● **Activity**
Which lines of the entries hold the string "camera"? Copy each one.

Stored items:
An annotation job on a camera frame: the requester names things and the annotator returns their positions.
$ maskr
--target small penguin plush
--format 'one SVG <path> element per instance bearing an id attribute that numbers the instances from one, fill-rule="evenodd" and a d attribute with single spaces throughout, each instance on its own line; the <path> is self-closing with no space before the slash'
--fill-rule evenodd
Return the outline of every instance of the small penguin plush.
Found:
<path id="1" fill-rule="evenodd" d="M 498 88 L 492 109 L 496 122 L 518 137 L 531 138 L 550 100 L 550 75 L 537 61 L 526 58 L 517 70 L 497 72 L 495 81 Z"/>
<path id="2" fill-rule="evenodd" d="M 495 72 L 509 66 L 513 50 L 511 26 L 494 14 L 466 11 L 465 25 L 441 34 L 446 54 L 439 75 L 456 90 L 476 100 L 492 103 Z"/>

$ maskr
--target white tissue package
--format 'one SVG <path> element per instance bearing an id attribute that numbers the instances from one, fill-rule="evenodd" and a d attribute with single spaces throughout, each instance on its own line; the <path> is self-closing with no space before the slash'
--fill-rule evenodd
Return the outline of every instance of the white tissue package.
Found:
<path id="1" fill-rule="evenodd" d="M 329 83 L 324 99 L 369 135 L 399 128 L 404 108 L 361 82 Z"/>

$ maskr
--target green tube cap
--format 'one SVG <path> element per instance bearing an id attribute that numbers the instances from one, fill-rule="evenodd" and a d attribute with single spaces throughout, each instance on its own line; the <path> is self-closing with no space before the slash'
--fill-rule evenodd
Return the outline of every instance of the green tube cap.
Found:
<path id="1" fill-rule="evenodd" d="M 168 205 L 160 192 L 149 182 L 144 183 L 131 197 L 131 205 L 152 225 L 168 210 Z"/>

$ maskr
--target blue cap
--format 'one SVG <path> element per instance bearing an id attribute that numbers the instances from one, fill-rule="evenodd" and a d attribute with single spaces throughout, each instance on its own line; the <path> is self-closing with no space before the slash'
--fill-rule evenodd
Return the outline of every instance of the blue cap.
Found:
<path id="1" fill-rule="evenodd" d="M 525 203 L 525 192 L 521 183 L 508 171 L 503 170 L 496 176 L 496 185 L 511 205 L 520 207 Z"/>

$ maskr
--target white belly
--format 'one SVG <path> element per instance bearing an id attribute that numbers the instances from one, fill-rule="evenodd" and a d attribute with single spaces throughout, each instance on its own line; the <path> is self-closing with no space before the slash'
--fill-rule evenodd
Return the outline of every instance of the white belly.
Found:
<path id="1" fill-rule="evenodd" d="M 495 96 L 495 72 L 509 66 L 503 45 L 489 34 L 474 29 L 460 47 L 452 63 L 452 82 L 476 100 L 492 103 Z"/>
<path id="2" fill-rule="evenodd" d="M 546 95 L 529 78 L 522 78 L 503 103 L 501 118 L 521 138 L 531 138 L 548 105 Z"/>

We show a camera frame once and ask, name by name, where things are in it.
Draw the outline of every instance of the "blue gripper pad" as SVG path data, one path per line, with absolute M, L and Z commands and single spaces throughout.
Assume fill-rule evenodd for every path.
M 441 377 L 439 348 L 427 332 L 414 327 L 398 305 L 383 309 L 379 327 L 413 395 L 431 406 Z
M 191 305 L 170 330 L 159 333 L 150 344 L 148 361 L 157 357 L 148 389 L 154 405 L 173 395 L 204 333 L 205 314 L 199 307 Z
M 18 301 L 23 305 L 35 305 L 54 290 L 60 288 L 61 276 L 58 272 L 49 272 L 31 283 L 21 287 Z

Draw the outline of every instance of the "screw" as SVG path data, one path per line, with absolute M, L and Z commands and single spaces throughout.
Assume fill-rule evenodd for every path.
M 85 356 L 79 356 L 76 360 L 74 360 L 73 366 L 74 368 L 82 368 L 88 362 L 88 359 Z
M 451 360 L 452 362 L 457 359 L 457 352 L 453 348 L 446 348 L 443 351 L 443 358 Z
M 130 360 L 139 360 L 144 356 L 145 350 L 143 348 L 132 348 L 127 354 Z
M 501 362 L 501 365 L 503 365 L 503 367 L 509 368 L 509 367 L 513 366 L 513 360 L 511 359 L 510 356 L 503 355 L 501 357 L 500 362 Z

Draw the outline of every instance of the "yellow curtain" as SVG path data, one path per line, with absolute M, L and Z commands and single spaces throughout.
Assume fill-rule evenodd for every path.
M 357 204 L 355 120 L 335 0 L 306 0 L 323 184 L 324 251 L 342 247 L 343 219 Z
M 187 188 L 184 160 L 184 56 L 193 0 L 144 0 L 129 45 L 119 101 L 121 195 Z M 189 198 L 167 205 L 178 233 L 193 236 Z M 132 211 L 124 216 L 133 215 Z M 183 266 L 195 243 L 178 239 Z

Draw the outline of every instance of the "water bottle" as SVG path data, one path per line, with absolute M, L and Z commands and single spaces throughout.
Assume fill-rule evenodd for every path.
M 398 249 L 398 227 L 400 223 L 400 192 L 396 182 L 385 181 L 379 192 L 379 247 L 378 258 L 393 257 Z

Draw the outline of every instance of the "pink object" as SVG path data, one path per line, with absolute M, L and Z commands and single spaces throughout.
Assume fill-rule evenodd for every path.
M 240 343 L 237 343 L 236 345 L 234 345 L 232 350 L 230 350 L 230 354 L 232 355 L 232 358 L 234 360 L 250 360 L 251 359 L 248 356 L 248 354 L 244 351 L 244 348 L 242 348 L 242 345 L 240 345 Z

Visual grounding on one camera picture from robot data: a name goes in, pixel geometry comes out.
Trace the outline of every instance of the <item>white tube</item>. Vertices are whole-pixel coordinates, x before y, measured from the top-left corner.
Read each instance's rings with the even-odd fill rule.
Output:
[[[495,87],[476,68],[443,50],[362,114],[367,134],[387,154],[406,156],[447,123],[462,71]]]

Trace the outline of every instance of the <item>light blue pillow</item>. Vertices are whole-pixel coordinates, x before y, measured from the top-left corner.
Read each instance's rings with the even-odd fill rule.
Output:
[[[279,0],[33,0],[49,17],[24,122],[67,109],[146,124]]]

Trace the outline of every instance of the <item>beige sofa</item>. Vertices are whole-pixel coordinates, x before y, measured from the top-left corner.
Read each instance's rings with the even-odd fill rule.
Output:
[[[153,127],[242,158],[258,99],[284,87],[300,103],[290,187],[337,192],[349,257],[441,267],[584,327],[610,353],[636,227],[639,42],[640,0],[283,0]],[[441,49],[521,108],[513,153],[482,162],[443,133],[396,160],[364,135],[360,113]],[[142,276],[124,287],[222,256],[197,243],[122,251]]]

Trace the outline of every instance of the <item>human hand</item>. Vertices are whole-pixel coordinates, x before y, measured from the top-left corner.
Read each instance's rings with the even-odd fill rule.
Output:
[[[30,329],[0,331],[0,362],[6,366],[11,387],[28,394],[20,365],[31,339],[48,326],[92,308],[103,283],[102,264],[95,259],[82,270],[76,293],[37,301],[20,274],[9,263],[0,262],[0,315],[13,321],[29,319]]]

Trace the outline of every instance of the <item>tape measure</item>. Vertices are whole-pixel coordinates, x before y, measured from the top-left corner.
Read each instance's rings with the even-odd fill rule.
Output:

● **Your response**
An annotation job on a camera frame: the requester names things and the annotator returns their positions.
We show a camera frame once and ask, name by name, where things are in it.
Visual grounding on one camera picture from robot data: a name goes in, pixel geometry comes out.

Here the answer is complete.